▸ **EXERCISE DETAILS**:
In the entries that follow, find the line containing "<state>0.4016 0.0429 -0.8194"; from there, copy every line exactly through the line containing "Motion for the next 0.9".

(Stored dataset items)
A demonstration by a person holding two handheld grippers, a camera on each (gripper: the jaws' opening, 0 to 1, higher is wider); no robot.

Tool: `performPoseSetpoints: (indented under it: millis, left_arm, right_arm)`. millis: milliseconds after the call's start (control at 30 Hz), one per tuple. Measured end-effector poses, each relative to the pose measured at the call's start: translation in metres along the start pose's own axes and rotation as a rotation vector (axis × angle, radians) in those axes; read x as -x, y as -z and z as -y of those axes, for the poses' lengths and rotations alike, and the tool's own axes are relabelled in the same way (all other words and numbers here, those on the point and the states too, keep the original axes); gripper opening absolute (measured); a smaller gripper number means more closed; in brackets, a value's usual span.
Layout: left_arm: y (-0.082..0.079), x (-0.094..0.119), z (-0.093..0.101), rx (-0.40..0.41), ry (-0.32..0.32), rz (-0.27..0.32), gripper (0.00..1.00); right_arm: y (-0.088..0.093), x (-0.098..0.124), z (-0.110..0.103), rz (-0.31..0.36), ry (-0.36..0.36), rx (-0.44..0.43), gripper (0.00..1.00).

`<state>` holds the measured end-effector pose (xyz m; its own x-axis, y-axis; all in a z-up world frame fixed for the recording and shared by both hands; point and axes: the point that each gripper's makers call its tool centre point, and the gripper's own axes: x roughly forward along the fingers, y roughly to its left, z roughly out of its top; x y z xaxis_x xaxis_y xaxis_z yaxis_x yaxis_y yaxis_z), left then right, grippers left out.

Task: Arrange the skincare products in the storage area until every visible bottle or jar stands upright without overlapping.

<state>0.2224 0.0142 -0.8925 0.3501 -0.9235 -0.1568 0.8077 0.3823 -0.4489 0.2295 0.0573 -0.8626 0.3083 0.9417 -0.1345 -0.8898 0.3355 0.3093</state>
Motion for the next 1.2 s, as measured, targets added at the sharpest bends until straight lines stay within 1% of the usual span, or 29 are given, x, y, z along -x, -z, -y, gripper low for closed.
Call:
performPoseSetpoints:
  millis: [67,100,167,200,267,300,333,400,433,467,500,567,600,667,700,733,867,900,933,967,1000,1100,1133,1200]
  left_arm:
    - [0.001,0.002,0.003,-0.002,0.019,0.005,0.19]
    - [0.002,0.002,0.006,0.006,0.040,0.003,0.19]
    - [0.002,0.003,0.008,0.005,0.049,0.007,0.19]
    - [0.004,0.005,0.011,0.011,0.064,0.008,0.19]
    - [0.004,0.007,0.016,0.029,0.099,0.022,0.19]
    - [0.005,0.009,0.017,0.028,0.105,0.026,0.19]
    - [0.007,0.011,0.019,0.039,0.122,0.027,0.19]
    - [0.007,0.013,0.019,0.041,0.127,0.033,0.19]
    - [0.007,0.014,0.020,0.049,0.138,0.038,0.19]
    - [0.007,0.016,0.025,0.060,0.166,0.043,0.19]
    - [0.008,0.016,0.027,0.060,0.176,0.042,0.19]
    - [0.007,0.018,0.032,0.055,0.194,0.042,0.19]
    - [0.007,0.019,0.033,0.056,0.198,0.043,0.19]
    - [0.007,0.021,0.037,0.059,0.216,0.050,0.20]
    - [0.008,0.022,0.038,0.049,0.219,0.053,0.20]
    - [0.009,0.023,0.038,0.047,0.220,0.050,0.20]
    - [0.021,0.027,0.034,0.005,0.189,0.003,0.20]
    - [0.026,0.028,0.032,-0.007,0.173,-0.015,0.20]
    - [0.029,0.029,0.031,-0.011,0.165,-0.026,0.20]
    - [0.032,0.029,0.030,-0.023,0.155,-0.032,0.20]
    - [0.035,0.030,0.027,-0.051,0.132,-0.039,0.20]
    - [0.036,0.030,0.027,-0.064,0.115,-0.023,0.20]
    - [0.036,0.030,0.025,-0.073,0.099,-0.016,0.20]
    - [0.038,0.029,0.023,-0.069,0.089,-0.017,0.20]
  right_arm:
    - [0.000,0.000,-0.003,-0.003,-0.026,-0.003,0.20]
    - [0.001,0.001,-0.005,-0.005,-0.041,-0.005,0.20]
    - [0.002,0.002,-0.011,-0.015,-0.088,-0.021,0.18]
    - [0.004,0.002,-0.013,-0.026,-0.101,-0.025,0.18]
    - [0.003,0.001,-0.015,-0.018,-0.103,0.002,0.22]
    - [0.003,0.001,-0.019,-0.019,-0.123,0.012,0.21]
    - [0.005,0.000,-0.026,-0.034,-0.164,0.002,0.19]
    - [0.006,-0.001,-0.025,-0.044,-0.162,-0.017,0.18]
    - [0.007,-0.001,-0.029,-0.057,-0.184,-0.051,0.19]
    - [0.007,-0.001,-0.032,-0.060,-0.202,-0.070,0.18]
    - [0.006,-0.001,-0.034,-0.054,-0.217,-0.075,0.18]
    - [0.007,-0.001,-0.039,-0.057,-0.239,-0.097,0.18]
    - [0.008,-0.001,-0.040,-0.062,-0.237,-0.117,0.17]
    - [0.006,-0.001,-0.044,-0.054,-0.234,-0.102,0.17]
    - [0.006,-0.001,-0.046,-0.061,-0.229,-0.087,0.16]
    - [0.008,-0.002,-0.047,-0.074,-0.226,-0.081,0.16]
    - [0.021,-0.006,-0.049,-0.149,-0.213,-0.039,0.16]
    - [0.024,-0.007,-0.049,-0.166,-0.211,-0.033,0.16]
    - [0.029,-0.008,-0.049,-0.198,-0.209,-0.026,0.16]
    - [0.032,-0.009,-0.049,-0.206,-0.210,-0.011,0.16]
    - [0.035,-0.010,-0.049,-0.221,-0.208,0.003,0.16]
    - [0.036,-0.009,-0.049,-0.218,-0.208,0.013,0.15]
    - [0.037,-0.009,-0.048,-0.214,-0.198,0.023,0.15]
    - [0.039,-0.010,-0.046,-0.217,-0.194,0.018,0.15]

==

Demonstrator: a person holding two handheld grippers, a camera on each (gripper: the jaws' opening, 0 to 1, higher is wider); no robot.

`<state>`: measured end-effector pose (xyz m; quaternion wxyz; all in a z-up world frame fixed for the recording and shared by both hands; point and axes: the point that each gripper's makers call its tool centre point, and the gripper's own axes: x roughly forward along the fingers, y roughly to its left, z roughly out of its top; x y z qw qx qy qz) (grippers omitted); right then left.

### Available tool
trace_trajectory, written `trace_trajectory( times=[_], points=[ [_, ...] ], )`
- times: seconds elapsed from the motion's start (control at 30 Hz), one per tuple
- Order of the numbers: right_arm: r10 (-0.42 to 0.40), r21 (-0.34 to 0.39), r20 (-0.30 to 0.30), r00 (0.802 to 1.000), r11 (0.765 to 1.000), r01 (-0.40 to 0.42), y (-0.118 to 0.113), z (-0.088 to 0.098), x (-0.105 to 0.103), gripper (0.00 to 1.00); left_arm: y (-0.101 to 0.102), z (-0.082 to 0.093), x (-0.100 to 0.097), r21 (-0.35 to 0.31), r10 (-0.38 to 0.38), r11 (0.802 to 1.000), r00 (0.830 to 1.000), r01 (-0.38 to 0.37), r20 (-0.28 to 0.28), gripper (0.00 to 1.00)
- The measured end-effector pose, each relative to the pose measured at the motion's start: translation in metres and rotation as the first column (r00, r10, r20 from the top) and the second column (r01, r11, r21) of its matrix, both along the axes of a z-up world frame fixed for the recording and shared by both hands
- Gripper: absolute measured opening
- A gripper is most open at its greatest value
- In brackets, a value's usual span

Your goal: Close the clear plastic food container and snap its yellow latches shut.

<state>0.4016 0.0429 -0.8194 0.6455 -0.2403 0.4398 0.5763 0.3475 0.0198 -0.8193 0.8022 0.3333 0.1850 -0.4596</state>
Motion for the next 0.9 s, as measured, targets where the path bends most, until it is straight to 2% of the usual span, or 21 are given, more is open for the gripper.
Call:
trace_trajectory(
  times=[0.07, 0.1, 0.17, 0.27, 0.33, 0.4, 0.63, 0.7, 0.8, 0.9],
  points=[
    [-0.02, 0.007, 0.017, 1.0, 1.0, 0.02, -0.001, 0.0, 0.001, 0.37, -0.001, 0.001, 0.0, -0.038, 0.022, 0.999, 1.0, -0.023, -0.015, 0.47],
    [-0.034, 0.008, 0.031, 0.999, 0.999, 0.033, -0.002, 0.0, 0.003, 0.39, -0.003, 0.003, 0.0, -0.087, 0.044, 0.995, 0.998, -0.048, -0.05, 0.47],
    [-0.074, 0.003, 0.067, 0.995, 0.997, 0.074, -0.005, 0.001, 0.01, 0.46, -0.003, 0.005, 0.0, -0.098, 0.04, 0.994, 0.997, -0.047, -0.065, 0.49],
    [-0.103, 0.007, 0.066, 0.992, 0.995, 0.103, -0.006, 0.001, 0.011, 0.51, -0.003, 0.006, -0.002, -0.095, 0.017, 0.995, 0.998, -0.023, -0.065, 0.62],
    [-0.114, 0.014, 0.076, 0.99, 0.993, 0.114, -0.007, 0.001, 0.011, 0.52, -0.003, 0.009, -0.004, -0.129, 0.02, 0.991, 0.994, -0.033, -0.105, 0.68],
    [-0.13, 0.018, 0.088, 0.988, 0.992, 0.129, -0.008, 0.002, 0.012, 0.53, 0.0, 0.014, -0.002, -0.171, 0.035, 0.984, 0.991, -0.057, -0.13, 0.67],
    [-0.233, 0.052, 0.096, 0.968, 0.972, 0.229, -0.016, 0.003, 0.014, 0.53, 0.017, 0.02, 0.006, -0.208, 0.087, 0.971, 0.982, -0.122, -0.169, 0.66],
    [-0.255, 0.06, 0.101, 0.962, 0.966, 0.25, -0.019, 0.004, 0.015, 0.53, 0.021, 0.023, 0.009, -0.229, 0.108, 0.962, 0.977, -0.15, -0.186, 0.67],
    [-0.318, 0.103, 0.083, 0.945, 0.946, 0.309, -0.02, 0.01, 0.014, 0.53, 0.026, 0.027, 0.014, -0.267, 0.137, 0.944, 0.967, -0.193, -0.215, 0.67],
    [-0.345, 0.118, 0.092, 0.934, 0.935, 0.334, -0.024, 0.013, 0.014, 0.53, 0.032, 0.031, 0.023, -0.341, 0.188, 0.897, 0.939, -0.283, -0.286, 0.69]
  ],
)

▸ **RESULT**:
<state>0.4016 0.0429 -0.8194 0.6455 -0.2403 0.4398 0.5763 0.3475 0.0198 -0.8193 0.8022 0.3333 0.1850 -0.4596</state>
Motion for the next 0.9 s, as measured, targets where the path bends most, until it is straight to 2% of the usual span, or 21 are given, more is open for the gripper.

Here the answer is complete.